James Xu created STORM-151:
------------------------------

             Summary: Support multilang in Trident
                 Key: STORM-151
                 URL: https://issues.apache.org/jira/browse/STORM-151
             Project: Apache Storm (Incubating)
          Issue Type: Improvement
            Reporter: James Xu


https://github.com/nathanmarz/storm/issues/353

Since it's impractical to have a separate subprocess for every operation packed 
into a bolt, I think the best tradeoff is to allow multilang operations that 
will just be their own bolt. This is a low level exposure of the API and the 
multilang program will have to make sure to emit the batch id as the first 
field. Multilang operations would be treated similar to aggregators in that the 
tuples they produce are brand new with brand new fields.

----------
colinsurprenant: I am trying to wrap my head around this issue. Would it make 
sense to expose classes like ShellFunction, ShellAggregator, ShellFilter, etc?

A topology definition could be something like:

topology.newDRPCStream("words")
      .each(new Fields("args"), new ShellFunction("ruby", "split.rb"), new 
Fields("word"))
      .groupBy(new Fields("word"))
      .stateQuery(wordCounts, new Fields("word"), new MapGet(), new 
Fields("count"))
      .each(new Fields("count"), new ShellFilter("ruby", "somefilter.rb"))
      .aggregate(new Fields("count"), new ShellCombinerAggregator("ruby", 
"someaggregator.rb"), new Fields("sum"));

Then the builder would assign a new shell bolt for each of these shell 
operations.

----------
nathanmarz: That would be one way to go about it – though that will have a lot 
of overhead with serializing back and forth between Java-land and 
multilang-land. This is especially true if you have many operations running in 
the same bolt (like 5 eaches in a row). Another way to go about it would be to 
expose a lower level facility, where the shell process is a regular bolt and 
has full control over the input and output tuples. Whatever fields it emits 
will be the fields available in the output tuples. Additionally, one of 
Trident's constraints is that the first field of output tuples contain the 
"batch id".

----------
colinsurprenant:Right. My proposition is basically what you described as 
"impractical to have a separate subprocess for every operation" in the issue 
description.

So what you are suggesting is to just expose a ShellBolt, which would basically 
respect the same semantic as the general Aggregator operation in that it can 
emit any number of tuples with any number of fields in regard to to input batch.

----------
joshbronson: I'm probably missing something. But would exposing an interface 
for an aggregator and using it carefully to avoid spawning too many processes 
accomplish something similar, without having to worry about batch ids?

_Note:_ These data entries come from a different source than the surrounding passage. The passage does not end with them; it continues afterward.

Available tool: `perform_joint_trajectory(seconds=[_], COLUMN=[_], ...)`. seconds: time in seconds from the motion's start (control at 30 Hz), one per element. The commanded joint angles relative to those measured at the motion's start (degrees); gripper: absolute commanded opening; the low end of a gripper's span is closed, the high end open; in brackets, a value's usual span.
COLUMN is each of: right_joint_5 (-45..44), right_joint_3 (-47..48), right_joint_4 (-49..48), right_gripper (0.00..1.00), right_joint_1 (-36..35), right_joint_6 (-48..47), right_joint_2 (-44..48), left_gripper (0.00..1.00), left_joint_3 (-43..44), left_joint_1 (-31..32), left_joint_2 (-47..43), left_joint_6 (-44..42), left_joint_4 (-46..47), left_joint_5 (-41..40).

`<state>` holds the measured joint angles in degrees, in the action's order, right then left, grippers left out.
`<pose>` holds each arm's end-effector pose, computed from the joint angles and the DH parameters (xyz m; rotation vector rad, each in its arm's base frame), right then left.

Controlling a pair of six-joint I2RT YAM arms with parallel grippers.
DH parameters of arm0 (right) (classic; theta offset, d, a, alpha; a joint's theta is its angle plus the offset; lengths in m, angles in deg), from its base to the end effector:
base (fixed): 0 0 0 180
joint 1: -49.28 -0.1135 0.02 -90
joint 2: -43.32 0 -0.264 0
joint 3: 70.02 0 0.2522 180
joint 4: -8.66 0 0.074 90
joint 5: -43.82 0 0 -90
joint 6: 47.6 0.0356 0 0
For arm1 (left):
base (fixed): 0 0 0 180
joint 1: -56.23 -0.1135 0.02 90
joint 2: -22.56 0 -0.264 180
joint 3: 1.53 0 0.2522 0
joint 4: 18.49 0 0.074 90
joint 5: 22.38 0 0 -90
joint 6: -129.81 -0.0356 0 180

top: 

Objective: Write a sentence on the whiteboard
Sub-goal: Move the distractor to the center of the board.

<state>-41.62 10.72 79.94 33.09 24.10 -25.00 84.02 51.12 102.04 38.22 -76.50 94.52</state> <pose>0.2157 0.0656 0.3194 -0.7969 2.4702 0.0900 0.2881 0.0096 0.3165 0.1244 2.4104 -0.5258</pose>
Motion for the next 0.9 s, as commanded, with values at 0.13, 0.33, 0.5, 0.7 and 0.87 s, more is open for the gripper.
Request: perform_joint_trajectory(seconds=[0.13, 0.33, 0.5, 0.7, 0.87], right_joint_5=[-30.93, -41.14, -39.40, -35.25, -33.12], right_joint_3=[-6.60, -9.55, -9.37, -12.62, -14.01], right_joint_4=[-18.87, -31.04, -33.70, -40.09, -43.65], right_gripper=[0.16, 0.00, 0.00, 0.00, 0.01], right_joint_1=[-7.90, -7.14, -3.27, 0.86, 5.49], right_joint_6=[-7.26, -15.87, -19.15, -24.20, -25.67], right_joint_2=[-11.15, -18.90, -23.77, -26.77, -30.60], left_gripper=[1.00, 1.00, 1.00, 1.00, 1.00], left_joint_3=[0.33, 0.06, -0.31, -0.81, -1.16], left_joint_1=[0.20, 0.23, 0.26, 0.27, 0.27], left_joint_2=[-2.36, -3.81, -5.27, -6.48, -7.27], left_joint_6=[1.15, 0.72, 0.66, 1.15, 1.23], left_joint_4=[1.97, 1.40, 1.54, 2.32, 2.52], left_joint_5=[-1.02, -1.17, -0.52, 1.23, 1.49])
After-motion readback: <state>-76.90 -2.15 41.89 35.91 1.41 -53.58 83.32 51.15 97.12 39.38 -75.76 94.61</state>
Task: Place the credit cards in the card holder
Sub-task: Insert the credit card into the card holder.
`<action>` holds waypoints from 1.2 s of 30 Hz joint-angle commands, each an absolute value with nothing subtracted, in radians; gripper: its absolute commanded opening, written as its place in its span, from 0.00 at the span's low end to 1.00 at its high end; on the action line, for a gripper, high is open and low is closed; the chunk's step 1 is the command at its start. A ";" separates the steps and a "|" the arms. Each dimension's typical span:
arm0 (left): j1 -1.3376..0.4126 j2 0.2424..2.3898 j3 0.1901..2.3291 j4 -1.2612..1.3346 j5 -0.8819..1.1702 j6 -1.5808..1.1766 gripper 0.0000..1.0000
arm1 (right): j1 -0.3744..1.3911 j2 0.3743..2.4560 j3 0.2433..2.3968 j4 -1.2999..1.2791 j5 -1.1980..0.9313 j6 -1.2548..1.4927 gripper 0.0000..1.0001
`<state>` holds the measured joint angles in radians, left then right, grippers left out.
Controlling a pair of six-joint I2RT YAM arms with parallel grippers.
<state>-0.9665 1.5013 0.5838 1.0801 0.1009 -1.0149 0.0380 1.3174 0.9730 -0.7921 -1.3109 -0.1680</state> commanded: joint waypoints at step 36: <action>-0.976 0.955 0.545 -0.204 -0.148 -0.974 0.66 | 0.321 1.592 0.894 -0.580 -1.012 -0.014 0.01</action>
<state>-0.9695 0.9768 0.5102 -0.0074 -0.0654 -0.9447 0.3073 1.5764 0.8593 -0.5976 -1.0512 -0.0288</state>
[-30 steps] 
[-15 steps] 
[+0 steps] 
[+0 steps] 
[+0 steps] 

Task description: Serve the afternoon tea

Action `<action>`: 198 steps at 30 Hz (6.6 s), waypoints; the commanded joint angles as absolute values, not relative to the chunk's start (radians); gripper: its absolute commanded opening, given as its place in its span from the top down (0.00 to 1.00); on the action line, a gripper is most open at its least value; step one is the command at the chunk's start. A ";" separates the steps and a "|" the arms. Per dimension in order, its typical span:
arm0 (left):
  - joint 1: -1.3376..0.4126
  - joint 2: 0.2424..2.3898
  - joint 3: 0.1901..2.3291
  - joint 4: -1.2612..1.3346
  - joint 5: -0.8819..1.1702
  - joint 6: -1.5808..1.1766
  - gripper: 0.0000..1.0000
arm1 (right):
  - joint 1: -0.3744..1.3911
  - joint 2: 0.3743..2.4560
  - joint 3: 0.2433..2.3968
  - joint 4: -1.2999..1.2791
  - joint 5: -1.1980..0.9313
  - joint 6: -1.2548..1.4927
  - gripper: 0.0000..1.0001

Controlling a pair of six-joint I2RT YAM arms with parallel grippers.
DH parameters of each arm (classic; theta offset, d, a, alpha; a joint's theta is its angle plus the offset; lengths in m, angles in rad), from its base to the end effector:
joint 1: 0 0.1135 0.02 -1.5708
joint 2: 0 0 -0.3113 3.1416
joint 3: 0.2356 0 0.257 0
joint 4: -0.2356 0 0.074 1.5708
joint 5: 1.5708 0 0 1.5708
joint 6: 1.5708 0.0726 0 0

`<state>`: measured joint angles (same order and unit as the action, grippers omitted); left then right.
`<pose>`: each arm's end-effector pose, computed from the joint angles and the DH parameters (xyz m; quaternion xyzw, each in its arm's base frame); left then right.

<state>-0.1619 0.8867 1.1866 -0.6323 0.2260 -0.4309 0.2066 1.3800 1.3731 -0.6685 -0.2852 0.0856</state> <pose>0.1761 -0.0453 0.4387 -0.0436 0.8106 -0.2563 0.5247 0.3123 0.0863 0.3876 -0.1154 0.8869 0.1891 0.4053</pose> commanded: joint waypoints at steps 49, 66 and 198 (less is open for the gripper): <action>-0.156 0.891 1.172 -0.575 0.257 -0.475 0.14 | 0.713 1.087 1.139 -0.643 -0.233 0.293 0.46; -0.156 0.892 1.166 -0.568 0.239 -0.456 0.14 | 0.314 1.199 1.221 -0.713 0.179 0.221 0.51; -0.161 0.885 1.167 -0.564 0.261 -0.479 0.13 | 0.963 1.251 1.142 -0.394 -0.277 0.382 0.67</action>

We've run up against this problem recently and come up with a couple of ways to 
get around the many-processes issue. We've considered spawning a server that 
would listen on a standard TCP port range or Unix sockets. Is there a place to 
hook in, other than the prepare method, to launch such a beast? Other functions 
would presumably use their prepare method to discover and connect to the 
server, and it would be nice to avoid races or locks.

Also, we're working on an adapter for "BaseFunction" at the moment, though it's 
not quite ready for public use, and I wonder if anything will go wrong if a 
function continues to emit tuples to its collector after its execute method has 
returned. We're operating under the assumption that something will, so we've 
required the shell command the tell me when it's done responding to the input 
we just gave it. Currently we do that by requiring it to emit a JSON array. If 
we go with the server approach, we may also require the script to handle a 
tab-delimited ID telling the server to delegate to the appropriate handler for 
a function. Presumably this would require a thin library in languages used to 
script storm. There seems to be an appetite here for open-sourcing the 
components required to do this in Ruby; we definitely want to make this easy 
for folks.

----------
quintona: Hi Guys, I am needing the multilang support. From what I gather, the 
idea would be to hook the shell bolt into the trident topology, and have it 
ignore and handle the batch id field?

If that understanding is correct, then it raises the interesting question 
around support for any bolt within a Trident topology.

----------
nathanmarz: Well, the right way to go is to essentially expose the Aggregator 
interface via multilang. This is general enough to encompass functions, 
filters, and aggregation. We could also allow users to mark multilang 
aggregators as committers so that they can achieve exactly-once semantics when 
interacting with external state.

----------
quintona: I wasn't intending to allow the updating of external state via a 
multilang function. Surely that is a multilang state discussion, which is 
fundamentally different? Or am I missing something?